Note: This blog was written on April 16, 2019. Dad passed away at age 74 on Aug. 5, 2019 …
I hate cancer. We all do. But you really don’t know how much you hate cancer until it gets personal. For me, that’s seeing the toughest man I’ve met struggle with pain and wither away as he fights desperately for more time.
It’s been four months since my dad received his death sentence in the form of bone cancer. Given six months to live since onset, his oncologist had him six feet under by this point (we believe the cancer returned in October, right before his 74th birthday).
As much of a roller coaster as the past several months have been for those of us who love him, I can’t imagine what he’s doing through. I ask often, “How do you feel today?” Some days, he replies, “I feel pretty good today. Hardly any pain.” And there are days like yesterday: “The last four days have been bad, son. The pain is more intense and spreading.”
This is bone cancer in the late stages. It eats away at your body, causing severe, aching, sometimes sharp, pain. For dad, that’s mainly in the left ankle and knee, though it comes and goes in other places.
That said, I’m incredibly grateful to have the time we do. I’ve learned a lot about my dad during the past four months. We’ve done several interviews so that I can learn more and potentially write a book about his life, which is an amazing story. That is, of course, after I finish the other book.
More importantly, this awful disease has brought the family closer together. While my father and I have always been close, I see him far more often now than I have in years. It’s a constant reminder that you should never take people for granted because they aren’t always going to be there.
That last sentence becomes much more clear when somebody you know is on the clock. It could be two months. It could be four months. He might even make it to his 75th birthday in November (a goal he set).
One of my prouder moments as a son came in March. As Dad entered the final stages of his life, he was really struggling with faith. Though never a “religious” man, he always believed in God. This despite living an extremely difficult life well into his 20s, one in which he saw plenty of awful things.
In the times we spoke about faith, he struggled to believe that he’d see his family in the afterlife, to the point of tears. “I just don’t know, son. How can these kinds of things happen if God’s really the way he says he is?”
Though I’ve never been a religious person, I’ve always believed in God. I’ve always believed that the book and movie “The Count of Monte Cristo” summed it up perfectly: “God is in everything.”
As I explained that to my father during our conversation about Heaven and the afterlife, I told Dad that raising two sons who are good men is a fine example of God’s work, as are the plethora of people who have helped him over the last year, including treatments that almost certainly have extended his life several months.
I also reminded him that he survived an episode last fall in which he drove from Overbrook to Gardner in a haze due to a dangerously low sugar level (likely the first sign his cancer had returned). Dad drove along Highway 56 for 40 miles, through Baldwin, through intersections, avoiding cars, ditches, accidents, you name it, without severely injuring himself or dying. That is not luck.
My wife, who has much in common with my father spiritually, gave him the book “Conversations with God,” thinking it would help him get over the hump. A few weeks later, Dad said, “I’m good, son. I finally am at peace.”

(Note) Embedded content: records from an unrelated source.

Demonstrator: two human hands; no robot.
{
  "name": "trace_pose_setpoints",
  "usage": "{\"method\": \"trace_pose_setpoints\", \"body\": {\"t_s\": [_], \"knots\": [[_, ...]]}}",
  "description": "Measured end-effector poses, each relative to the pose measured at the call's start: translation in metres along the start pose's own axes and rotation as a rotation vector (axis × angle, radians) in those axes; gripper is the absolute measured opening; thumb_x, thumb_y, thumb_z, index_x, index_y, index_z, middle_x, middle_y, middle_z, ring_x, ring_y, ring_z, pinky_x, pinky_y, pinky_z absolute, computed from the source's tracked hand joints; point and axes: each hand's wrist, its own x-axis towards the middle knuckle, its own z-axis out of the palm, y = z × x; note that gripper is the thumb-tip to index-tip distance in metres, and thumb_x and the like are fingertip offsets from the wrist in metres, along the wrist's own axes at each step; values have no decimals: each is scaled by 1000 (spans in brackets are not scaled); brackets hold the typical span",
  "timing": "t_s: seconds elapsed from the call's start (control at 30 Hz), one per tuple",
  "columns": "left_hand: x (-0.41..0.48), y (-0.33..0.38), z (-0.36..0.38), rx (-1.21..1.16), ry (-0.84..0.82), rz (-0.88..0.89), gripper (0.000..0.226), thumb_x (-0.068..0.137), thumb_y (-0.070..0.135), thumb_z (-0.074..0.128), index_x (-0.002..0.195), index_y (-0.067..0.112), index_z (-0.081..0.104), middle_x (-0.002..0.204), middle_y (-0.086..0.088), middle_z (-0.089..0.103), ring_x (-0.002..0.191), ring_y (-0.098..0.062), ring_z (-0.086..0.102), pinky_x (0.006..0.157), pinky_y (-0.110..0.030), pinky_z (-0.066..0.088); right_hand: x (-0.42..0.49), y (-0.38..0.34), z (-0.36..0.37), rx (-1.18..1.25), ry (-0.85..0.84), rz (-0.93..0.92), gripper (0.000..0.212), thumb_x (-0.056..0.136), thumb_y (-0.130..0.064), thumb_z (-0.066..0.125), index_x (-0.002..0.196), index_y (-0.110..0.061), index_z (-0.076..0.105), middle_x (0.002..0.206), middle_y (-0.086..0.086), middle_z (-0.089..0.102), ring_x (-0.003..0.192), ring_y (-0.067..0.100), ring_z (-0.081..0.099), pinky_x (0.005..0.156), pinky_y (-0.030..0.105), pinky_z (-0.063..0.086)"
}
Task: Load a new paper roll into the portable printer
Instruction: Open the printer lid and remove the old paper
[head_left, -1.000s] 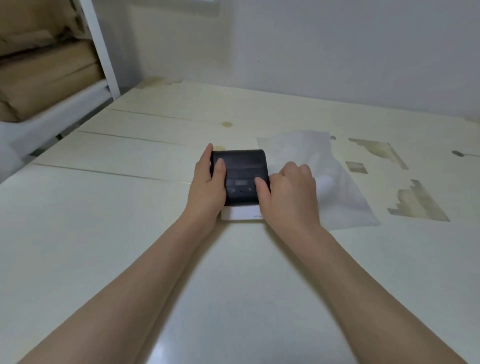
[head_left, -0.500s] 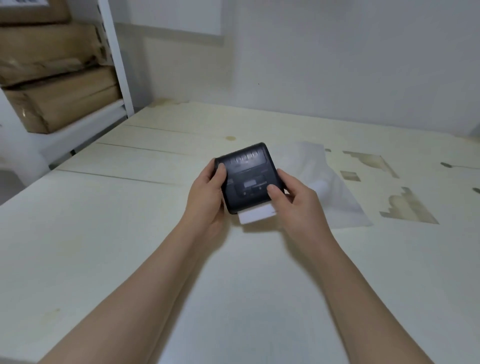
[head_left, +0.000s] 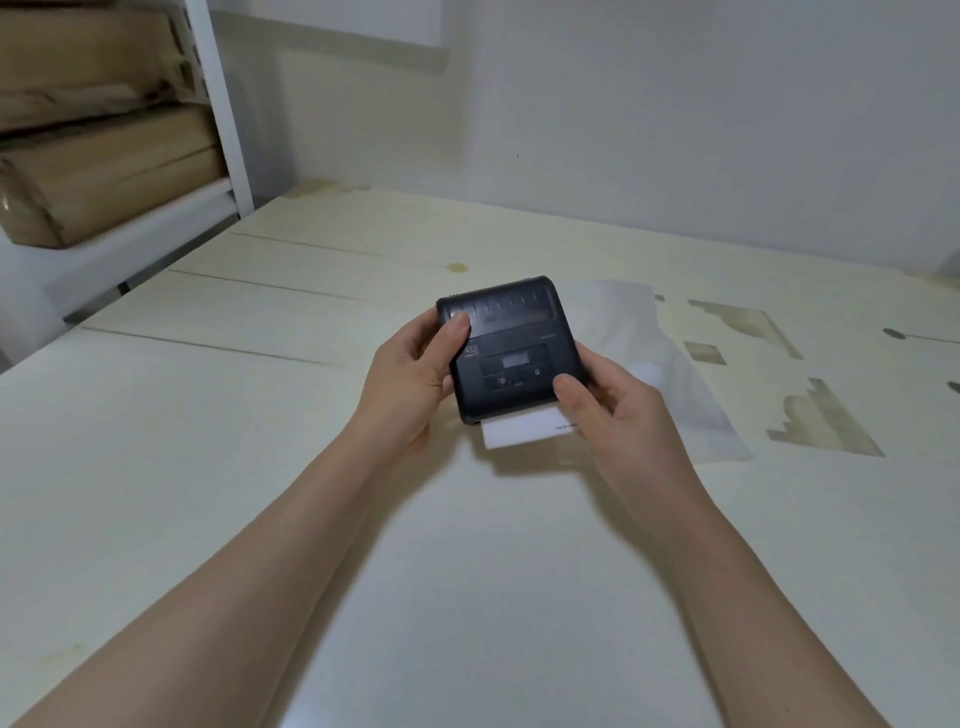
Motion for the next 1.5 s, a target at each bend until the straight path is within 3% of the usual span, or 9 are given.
{"method": "trace_pose_setpoints", "body": {"t_s": [0.2,0.37,0.6,0.77,0.93,1.1,1.3,1.37,1.5], "knots": [[-2,2,3,11,49,15,27,97,24,59,118,9,66,109,-7,74,91,-14,74,74,-25,59,1,6,0,10,68,-13,36,98,-14,55,133,-20,59,120,-14,69,106,-10,62,84,4,45],[-1,5,-1,100,78,112,32,93,26,66,123,15,67,123,-2,71,116,-17,66,96,-38,55,1,12,4,-50,50,43,36,96,-15,57,131,-21,61,114,-12,72,102,-5,65,75,7,48],[-5,4,-6,168,106,9,23,97,30,60,111,15,71,106,-2,77,99,-18,73,87,-35,58,3,14,9,-387,92,-20,21,88,-30,64,107,-33,71,84,-1,68,88,21,56,75,20,45],[-9,0,-10,296,109,-55,26,98,35,56,111,18,72,101,-1,78,91,-18,73,77,-29,57,5,21,11,-630,69,-39,29,86,-40,66,107,-22,73,98,-2,67,101,15,41,81,5,32],[-9,0,-11,441,105,-48,26,97,39,55,105,22,73,99,0,77,96,-22,72,85,-37,57,7,23,10,-758,141,-75,34,81,-47,70,102,-22,76,103,-2,70,107,23,46,93,34,37],[-10,5,-9,683,171,23,50,95,40,58,141,23,52,136,11,59,121,-10,58,104,-30,45,5,18,13,-829,57,-47,45,84,-48,66,124,-28,66,129,-10,60,122,18,36,93,28,24],[-9,15,-11,739,127,42,45,101,43,39,103,4,62,98,-13,69,86,-25,61,81,-39,48,7,20,8,-754,111,-95,36,86,-42,65,119,-30,69,126,-13,64,117,19,41,100,34,31],[-6,17,-15,671,147,1,37,97,37,40,109,13,66,106,-6,72,97,-19,66,95,-45,51,7,20,6,-690,166,-137,31,85,-41,66,114,-30,72,118,-14,68,113,18,44,100,35,36],[-3,21,-17,553,115,-114,59,88,-9,33,136,19,53,128,-2,65,114,-21,65,101,-40,51,10,18,7,-595,257,-156,25,83,-39,70,105,-26,74,106,-16,70,106,12,50,87,5,33]]}}
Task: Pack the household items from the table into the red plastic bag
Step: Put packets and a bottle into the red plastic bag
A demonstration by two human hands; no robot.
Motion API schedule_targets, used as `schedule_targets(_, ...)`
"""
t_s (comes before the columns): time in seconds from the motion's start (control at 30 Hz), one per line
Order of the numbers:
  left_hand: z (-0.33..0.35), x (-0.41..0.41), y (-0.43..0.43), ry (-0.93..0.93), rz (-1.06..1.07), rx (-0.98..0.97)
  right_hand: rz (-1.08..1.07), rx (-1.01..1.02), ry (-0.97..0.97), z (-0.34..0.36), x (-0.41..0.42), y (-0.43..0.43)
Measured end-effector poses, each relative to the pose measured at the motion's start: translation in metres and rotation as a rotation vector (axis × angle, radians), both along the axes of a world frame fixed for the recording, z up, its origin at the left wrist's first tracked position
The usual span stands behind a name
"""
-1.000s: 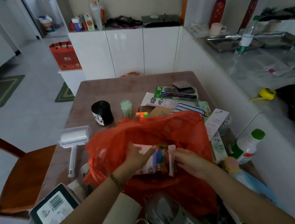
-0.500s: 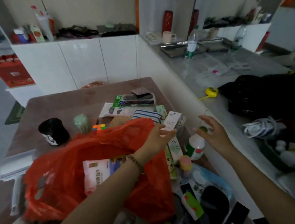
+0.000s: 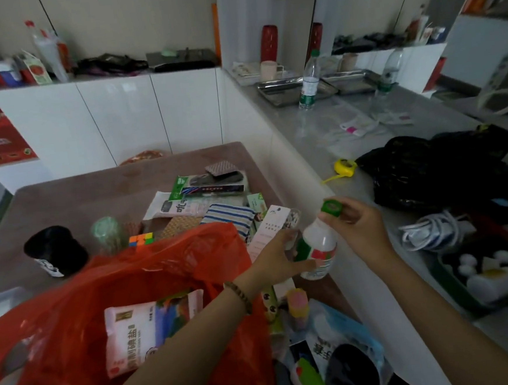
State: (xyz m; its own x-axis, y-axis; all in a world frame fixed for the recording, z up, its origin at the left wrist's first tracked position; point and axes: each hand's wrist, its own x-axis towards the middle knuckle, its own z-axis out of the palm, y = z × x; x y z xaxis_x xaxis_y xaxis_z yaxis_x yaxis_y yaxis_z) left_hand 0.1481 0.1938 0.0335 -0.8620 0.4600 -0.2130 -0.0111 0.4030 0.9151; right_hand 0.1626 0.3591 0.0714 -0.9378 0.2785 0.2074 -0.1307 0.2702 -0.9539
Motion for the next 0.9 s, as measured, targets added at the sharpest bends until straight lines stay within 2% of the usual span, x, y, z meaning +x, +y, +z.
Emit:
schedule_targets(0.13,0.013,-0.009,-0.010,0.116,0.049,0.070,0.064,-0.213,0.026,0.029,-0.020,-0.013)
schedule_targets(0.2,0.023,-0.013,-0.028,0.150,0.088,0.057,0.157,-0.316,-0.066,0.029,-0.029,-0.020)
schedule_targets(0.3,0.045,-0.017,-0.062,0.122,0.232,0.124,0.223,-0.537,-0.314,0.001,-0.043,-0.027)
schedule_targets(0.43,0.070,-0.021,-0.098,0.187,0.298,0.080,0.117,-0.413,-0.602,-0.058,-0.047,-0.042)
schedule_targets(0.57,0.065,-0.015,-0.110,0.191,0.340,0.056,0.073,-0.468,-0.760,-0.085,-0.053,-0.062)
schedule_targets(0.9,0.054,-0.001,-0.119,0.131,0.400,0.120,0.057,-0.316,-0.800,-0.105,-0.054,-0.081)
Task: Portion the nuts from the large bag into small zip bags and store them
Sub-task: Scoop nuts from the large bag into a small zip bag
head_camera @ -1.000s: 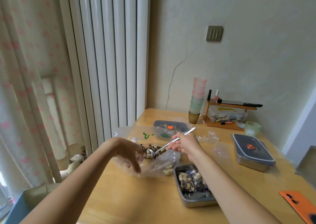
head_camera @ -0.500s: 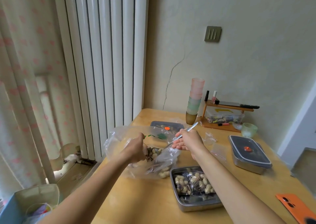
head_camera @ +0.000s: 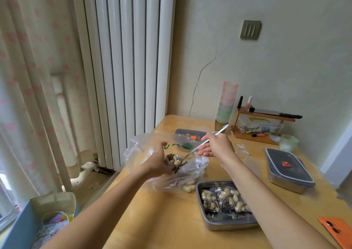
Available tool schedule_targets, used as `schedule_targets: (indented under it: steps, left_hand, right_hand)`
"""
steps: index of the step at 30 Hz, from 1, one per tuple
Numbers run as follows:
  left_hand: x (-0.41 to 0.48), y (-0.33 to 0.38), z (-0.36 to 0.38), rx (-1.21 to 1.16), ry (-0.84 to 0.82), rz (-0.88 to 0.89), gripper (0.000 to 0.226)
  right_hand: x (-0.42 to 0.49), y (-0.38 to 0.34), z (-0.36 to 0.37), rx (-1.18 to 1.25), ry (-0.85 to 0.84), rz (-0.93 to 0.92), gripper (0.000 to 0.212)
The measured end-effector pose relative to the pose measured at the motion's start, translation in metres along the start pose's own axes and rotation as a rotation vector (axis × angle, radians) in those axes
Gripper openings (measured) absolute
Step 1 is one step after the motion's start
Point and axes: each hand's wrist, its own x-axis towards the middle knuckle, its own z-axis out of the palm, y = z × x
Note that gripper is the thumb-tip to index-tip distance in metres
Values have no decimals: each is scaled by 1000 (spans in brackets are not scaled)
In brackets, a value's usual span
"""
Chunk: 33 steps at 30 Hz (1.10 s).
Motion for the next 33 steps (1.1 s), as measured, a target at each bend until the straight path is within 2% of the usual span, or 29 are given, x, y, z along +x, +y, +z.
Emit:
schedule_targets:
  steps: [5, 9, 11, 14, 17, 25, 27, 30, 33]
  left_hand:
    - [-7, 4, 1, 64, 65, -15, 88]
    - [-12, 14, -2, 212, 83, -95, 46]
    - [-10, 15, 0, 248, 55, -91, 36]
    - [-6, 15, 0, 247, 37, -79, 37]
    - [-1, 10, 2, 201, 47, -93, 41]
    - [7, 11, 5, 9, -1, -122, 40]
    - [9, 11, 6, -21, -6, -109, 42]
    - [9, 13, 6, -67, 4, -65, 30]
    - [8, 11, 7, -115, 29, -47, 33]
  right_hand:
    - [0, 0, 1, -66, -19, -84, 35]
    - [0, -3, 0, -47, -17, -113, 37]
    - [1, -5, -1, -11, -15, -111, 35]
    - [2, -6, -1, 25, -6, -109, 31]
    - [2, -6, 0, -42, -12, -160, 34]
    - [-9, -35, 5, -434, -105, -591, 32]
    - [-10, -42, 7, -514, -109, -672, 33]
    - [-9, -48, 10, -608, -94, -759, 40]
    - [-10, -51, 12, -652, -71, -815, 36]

Dad explained that many times in the past several months he’d asked God if we would see his sons, grandchildren and family when he dies, code for “Am I going to Heaven?” He said after months of asking, one night he asked and felt God answering him. That eased his pain considerably.
A few weeks ago, Dad was baptized. He expected a small turnout. About 50 people showed up. So, the hermit, one who kept to himself most of his life, has, indeed, made an impact on more people than he could have imagined.
We know the final months are going to be rough. The pain will grow. He’ll get weaker. He’ll lose the ability to be as active as he’s been. But he’ll have a ton of support, and he’ll be at peace.